Hier können Sie das Abstimmungsverhalten jedes Abgeordneten zu diesem Antrag einsehen.

6 Antworten

  1. dasLinkeParadox sagt:

    Und wieder mal zeigt sich: Es gibt nur eine echte Alternative! Auch wenn diese zZ noch ziemlich „gärig“, streckenweise unappetitlich ist… umso wichtiger dass sich noch mehr Liberale dort engagieren um die Deutschtümler und anderen Hellbraunen immer weiter zu verdrängen.

  2. nordseeschwalbe sagt:

    Unfassbar!!!
    Der Lindner verspekuliert sich anscheinend mal wieder gründlich – und seine Formwandlerei ist geradezu unappetitlich.
    Vielleicht ist er uns aber auch schon einen Schritt voraus und übt den „Kapitalismus“ chinesischer Bauart?

    • Thomas Jacobs sagt:

      Verstehe hier Herrn Lindner und seine Mitgänger auch nicht, nordseeschwalbe. Eine potentielle“ Notstandsgesetzgebung“, die einer aufgeblasenen „Klimahysterie“ geschuldet ist und die unter Umständen staatsbürgerliche Rechte tangiert, Wirtschaftsfeindlichkeit impliziert, etatistisch/paternalistisch ausgerichtet ist („Der Staat muss es richten!“ ) hat nichts mehr mit Liberalismus zu tun! Wenn selbst CDU/CSU, SPD und AfD diesen Antrag nicht unterstützen, die wirklichen Linksparteien wie Grüne und Die Linke aber sehr wohl, dann sollte auch die FDP mit dem Anspruch, die eigentliche liberale Partei zu sein, den Schuss gehört haben, den sie sich nun selbst in Knie gesetzt haben!
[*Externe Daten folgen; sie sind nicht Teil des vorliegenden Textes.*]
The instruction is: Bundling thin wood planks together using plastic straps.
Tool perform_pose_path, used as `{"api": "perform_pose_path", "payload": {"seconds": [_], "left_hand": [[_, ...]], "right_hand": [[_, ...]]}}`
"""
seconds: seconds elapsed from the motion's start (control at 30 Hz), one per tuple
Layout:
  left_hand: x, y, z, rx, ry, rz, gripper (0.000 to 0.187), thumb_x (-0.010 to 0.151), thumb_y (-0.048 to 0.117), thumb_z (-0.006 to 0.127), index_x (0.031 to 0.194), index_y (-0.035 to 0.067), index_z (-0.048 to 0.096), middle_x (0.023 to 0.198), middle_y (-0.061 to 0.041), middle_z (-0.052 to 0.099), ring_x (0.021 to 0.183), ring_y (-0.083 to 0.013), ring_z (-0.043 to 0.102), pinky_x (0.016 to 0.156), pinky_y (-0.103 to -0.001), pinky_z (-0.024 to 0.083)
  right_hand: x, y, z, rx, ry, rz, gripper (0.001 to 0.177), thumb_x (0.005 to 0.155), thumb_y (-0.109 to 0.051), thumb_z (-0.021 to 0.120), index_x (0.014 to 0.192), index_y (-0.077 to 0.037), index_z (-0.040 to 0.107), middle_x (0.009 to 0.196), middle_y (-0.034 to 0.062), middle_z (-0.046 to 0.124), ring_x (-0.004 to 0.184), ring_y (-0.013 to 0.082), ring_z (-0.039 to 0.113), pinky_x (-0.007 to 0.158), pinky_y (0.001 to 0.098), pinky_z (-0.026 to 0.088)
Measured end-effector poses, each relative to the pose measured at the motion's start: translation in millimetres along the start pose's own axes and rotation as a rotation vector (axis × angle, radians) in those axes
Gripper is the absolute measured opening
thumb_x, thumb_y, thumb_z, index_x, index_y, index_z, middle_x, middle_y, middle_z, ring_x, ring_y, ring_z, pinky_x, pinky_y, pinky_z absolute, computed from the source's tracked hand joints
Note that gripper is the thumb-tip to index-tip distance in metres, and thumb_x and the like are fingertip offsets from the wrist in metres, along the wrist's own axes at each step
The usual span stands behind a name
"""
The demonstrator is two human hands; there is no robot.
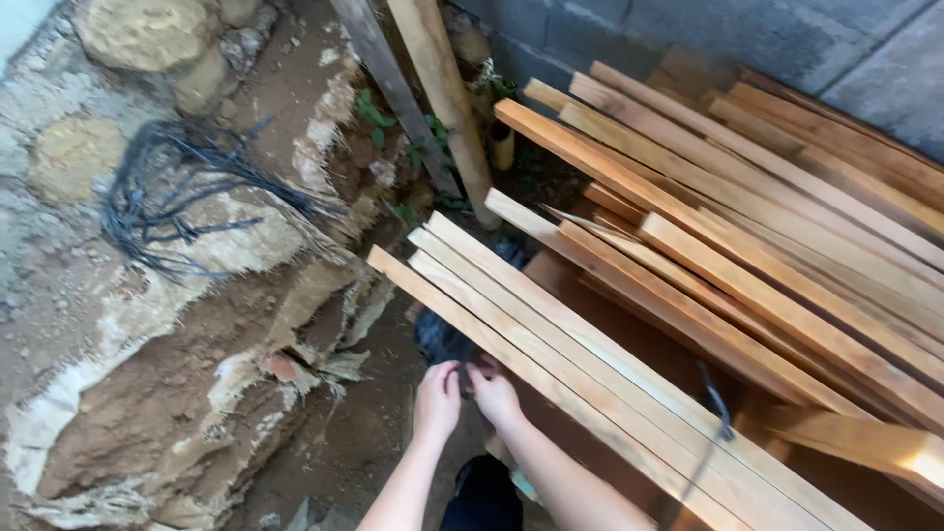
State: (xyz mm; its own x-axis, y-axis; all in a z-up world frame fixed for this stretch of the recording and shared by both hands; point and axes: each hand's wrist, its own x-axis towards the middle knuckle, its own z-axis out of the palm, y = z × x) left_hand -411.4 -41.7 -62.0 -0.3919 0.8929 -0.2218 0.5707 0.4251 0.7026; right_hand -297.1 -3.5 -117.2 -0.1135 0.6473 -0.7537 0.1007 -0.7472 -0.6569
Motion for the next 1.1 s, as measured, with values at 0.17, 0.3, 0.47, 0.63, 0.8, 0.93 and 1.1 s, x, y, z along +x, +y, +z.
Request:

      • nordseeschwalbe sagt:

        Tja, und nun soll es nur ein Irrtum gewesen sein. Hoppla, da habe ich aus Versehen einem Notstandsgesetz der Sozialisten zugestimmt…! (Während die anderen Parteien und zwei Drittel meiner Fraktion das Abstimmungsverfahren durchaus richtig verstanden haben.)
        Ich sach mal: Hm.

  3. Thomas Jacobs sagt:

    Bin, was die „Ausrufung“ eines bundesweiten Klimanotstandes angeht, sehr skeptisch: Welche Folgen werden diese „Notstandsgesetze“ auf Bundesebene haben? Brechen diese dann Landesrecht? In welche privaten, bürgerlichen (Grund-) Rechte kann dann mit dem Hinweis auf den (angeblichen) Notstand eingegriffen werden und mit welchen Folgen für die persönliche/private Lebensführung, für die Wirtschaft? Könnte der „totale Klimastaat“ drohen? Wollt ihr den totalen Klimastaat ?? Warum werden nicht viel lauter Bedenken geäußert; ähnlich wie in den sechziger Jahren???
    Keine hoffnungsvolle Entwicklung! Noah würde Segel setzen!